=== BRIEF ===
Work through the records below, line by line, and say how many lines include "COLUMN", with nothing else.

· · · ·

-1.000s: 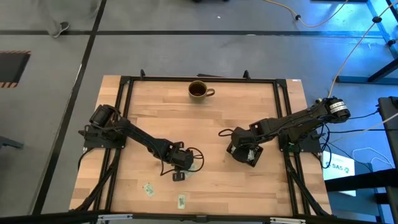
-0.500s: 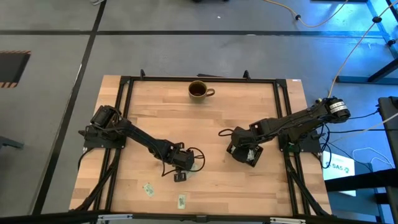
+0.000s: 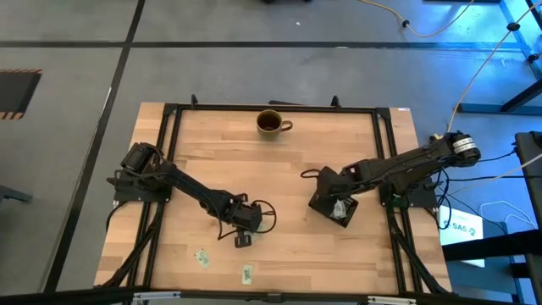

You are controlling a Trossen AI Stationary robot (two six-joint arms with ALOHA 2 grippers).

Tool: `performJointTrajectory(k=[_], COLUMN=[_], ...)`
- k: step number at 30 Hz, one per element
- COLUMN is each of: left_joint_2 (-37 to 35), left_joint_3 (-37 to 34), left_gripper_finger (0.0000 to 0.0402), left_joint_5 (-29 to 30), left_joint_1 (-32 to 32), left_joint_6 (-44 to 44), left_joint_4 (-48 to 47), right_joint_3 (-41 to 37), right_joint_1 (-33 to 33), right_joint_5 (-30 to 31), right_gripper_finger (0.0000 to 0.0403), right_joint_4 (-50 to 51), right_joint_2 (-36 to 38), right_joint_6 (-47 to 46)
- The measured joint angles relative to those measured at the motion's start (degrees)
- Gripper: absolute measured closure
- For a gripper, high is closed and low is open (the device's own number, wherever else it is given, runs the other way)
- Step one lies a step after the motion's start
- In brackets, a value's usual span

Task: Pick and place Stevia / Truvia into bins
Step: Put the stevia packet into the black bin

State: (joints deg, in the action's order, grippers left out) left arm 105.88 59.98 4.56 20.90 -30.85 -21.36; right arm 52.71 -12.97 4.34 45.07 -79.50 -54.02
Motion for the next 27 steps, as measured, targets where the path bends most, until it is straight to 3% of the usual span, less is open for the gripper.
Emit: performJointTrajectory(k=[9, 18, 27], left_joint_2=[-3.55, -3.73, -3.82], left_joint_3=[-0.03, 0.03, 0.77], left_gripper_finger=[0.0399, 0.0399, 0.0398], left_joint_5=[5.90, 15.04, 22.66], left_joint_1=[-0.45, -0.91, -4.06], left_joint_6=[-0.51, -7.12, -8.95], left_joint_4=[1.22, 13.50, 24.13], right_joint_3=[0.02, 0.02, 0.02], right_joint_1=[-0.01, 0.06, 0.11], right_joint_5=[0.68, 1.24, 4.67], right_gripper_finger=[0.0272, 0.0272, 0.0272], right_joint_4=[-10.81, -24.62, -26.31], right_joint_2=[3.19, 2.73, 2.73], right_joint_6=[0.22, 0.38, 0.31])
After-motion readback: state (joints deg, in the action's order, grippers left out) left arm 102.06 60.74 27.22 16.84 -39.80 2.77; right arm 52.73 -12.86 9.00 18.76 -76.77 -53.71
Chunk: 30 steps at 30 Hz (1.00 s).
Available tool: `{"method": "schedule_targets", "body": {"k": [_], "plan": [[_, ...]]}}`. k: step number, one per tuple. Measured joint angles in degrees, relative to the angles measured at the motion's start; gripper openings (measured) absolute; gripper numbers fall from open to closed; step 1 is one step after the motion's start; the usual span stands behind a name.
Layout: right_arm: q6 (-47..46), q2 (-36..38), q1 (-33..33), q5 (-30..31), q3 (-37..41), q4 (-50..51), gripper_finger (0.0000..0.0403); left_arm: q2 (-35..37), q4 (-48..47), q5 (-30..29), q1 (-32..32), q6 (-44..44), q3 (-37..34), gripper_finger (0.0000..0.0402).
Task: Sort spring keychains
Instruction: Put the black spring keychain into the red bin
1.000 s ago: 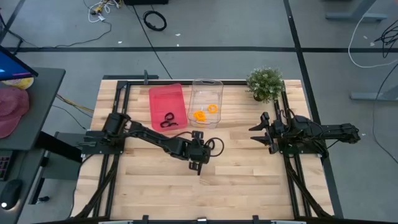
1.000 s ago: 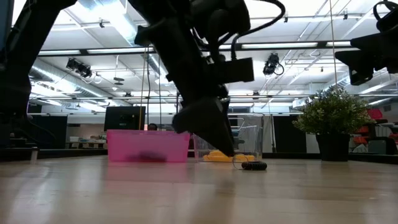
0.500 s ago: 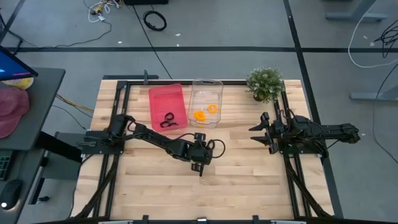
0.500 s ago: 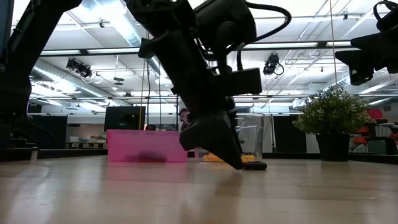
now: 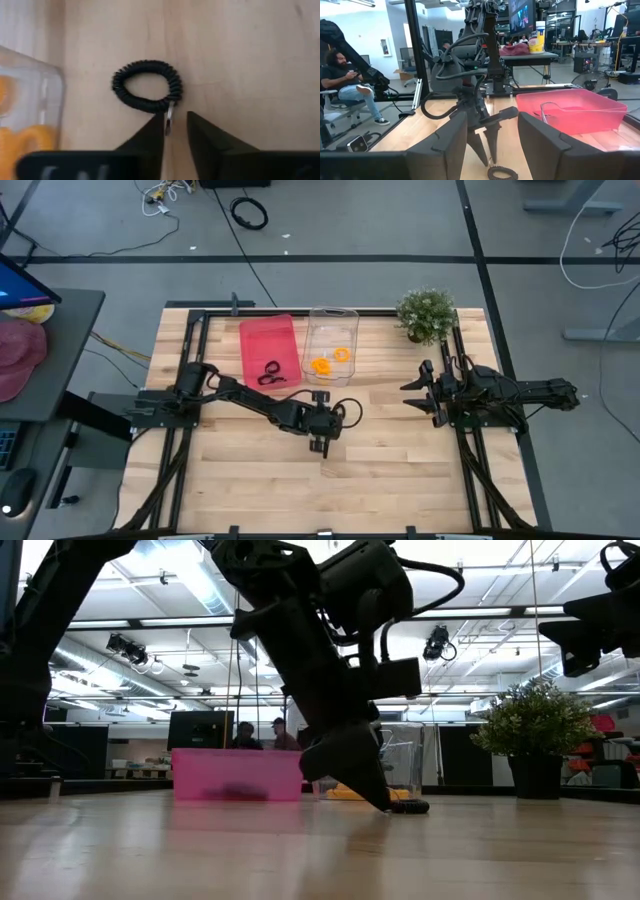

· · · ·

=== EXERCISE RESPONSE ===
2